RADAR SURABAYA - Megawati Hangestri Pertiwi, pemain opposite hitter Red Sparks asal Jember, Jawa Timur, merasa terus berkembang selama berkarier di Liga Voli Korea.
Musim ini menjadi musim kedua Megawati bersama Red Sparks, setelah penampilannya yang mengesankan di musim pertamanya di Korea.
Megawati selalu menjadi perhatian, selain mengenakan jilbab, adalah pukulannya yang keras dan berada di atas rata-rata pemain Korea untuk posisi opposite.
Berkat keunggulan tersebut, Megawati berhasil bersaing di daftar top skor Liga Voli Korea.
Di musim reguler sebelumnya, ia mengemas 736 poin, menempati peringkat ketujuh, dan menjadi satu-satunya pemain asing asal Asia yang masuk 10 besar top skor.
Pada musim keduanya, Megawati mengungkapkan bahwa ia tidak hanya unggul dalam spike, tetapi juga semakin handal dalam bertahan.
"Orang-orang mungkin mengenal saya karena spike yang kuat, tetapi sejak bermain di Korea, saya merasa berkembang, terutama dalam bertahan," ujar Megawati dalam wawancaranya dengan MBC.
Pemain berusia 25 tahun ini mengakui bahwa latihan intensif di Korea telah meningkatkan keseimbangannya antara kemampuan menyerang dan bertahan.

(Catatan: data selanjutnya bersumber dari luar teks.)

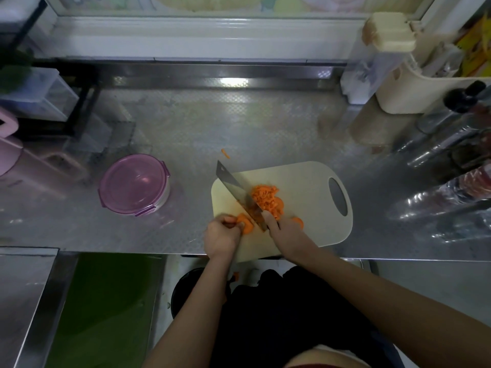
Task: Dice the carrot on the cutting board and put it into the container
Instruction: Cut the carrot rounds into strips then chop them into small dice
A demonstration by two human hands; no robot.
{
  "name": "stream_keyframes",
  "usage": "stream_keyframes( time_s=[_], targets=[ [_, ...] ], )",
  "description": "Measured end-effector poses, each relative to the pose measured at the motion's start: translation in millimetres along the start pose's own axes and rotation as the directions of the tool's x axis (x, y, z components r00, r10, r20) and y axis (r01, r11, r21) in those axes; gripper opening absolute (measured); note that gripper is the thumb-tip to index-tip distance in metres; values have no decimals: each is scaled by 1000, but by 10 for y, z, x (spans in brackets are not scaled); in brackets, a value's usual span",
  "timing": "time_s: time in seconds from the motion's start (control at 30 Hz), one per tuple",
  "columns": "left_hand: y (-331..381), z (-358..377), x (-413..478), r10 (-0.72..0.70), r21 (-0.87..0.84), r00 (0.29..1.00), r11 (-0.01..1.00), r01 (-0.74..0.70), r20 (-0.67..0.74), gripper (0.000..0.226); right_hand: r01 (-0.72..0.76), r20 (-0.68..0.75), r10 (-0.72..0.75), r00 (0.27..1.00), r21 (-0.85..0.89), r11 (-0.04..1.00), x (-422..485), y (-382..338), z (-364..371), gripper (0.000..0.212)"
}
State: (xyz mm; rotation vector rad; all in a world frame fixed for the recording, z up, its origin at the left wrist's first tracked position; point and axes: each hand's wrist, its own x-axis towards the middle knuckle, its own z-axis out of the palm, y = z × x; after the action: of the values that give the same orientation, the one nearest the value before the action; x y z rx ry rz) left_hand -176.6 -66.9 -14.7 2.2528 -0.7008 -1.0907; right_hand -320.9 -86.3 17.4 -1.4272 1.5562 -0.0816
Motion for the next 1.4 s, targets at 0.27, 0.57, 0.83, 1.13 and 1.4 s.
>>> stream_keyframes(
  time_s=[0.27,0.57,0.83,1.13,1.4],
  targets=[
    [-21,13,6,20,-15,1000,1000,-21,-7,14,106,43,-104,994,-40,994,-108,81,23,48],
    [-27,18,14,9,-13,1000,1000,-9,-18,16,208,-47,-216,975,-136,969,-204,61,84,57],
    [-37,26,59,7,17,1000,1000,-6,-23,18,168,-60,-189,980,-261,951,-134,13,161,63],
    [-16,20,28,-8,43,999,999,9,-39,9,197,-70,-216,974,-209,958,3,-68,257,64],
    [23,6,-21,-11,26,1000,1000,11,-11,19,120,-11,-121,993,-54,991,76,-51,119,60]
  ],
)
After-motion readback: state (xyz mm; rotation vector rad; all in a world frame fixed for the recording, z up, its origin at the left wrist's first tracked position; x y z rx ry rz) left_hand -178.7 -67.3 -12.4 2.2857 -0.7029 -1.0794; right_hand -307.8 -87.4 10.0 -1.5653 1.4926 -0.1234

"Awalnya, saya hanya fokus menyerang, tetapi seiring waktu, saya merasakan perkembangan dalam bertahan," tambah Megawati.
Kemampuan menerima bola dan bertahan memang krusial dalam bola voli, selain aspek menyerang.
Tanpa receive yang baik, serangan akan sulit dibangun. Red Sparks sempat mengalami kesulitan di aspek receive pada musim lalu, terutama karena kapten Lee So Young yang memiliki receive baik sering cedera.
Setelah Lee So Young pindah ke IBK Altos, Red Sparks merekrut Vanja Bukilic dan Pyo Seung Ju.
Meskipun berposisi sebagai opposite hitter, Bukilic memiliki receive yang solid, sehingga ia sering ditempatkan di posisi libero dan outside hitter.
Megawati berharap bahwa perkembangannya dalam menyerang dan bertahan akan memberikan kontribusi besar bagi Red Sparks di musim ini.(rak)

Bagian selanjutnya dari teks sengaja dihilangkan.